● **What you have to do**: Your job is to transcribe the material exactly. Keep every line.

● **Dataset extract**:

☆ ☆ ☆

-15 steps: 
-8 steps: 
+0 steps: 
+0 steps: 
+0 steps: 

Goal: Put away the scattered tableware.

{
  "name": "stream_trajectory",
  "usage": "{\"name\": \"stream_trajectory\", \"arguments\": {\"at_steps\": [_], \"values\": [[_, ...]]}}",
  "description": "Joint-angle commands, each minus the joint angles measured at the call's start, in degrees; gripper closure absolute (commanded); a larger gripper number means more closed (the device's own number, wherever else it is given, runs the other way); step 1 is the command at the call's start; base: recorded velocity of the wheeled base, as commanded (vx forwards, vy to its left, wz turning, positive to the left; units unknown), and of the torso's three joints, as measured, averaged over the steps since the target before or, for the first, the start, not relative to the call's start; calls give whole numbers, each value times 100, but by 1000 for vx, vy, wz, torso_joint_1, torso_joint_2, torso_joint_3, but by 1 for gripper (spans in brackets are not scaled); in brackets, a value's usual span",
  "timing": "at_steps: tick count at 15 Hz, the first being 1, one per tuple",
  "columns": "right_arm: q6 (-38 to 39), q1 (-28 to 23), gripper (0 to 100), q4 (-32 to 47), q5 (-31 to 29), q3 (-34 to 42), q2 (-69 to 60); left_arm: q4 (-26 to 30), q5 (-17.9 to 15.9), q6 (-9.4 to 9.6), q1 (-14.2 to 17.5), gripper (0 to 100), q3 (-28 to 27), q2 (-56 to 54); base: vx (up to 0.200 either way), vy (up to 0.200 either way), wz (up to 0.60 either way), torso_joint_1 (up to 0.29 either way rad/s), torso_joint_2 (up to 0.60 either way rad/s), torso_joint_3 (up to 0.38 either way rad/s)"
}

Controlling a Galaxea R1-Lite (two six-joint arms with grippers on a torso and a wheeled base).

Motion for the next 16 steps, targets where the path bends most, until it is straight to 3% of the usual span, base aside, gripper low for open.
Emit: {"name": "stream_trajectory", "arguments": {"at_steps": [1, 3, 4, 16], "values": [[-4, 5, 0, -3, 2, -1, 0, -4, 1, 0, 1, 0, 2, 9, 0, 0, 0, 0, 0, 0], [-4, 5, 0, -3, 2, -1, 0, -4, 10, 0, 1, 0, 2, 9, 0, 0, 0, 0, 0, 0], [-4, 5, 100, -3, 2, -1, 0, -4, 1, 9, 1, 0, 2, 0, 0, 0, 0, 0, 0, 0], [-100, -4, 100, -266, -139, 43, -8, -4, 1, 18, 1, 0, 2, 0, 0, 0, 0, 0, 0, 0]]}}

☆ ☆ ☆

● **Answer section**:
-15 steps: 
-8 steps: 
+0 steps: 
+0 steps: 
+0 steps: 

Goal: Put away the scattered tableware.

{
  "name": "stream_trajectory",
  "usage": "{\"name\": \"stream_trajectory\", \"arguments\": {\"at_steps\": [_], \"values\": [[_, ...]]}}",
  "description": "Joint-angle commands, each minus the joint angles measured at the call's start, in degrees; gripper closure absolute (commanded); a larger gripper number means more closed (the device's own number, wherever else it is given, runs the other way); step 1 is the command at the call's start; base: recorded velocity of the wheeled base, as commanded (vx forwards, vy to its left, wz turning, positive to the left; units unknown), and of the torso's three joints, as measured, averaged over the steps since the target before or, for the first, the start, not relative to the call's start; calls give whole numbers, each value times 100, but by 1000 for vx, vy, wz, torso_joint_1, torso_joint_2, torso_joint_3, but by 1 for gripper (spans in brackets are not scaled); in brackets, a value's usual span",
  "timing": "at_steps: tick count at 15 Hz, the first being 1, one per tuple",
  "columns": "right_arm: q6 (-38 to 39), q1 (-28 to 23), gripper (0 to 100), q4 (-32 to 47), q5 (-31 to 29), q3 (-34 to 42), q2 (-69 to 60); left_arm: q4 (-26 to 30), q5 (-17.9 to 15.9), q6 (-9.4 to 9.6), q1 (-14.2 to 17.5), gripper (0 to 100), q3 (-28 to 27), q2 (-56 to 54); base: vx (up to 0.200 either way), vy (up to 0.200 either way), wz (up to 0.60 either way), torso_joint_1 (up to 0.29 either way rad/s), torso_joint_2 (up to 0.60 either way rad/s), torso_joint_3 (up to 0.38 either way rad/s)"
}

Controlling a Galaxea R1-Lite (two six-joint arms with grippers on a torso and a wheeled base).

Motion for the next 16 steps, targets where the path bends most, until it is straight to 3% of the usual span, base aside, gripper low for open.
Emit: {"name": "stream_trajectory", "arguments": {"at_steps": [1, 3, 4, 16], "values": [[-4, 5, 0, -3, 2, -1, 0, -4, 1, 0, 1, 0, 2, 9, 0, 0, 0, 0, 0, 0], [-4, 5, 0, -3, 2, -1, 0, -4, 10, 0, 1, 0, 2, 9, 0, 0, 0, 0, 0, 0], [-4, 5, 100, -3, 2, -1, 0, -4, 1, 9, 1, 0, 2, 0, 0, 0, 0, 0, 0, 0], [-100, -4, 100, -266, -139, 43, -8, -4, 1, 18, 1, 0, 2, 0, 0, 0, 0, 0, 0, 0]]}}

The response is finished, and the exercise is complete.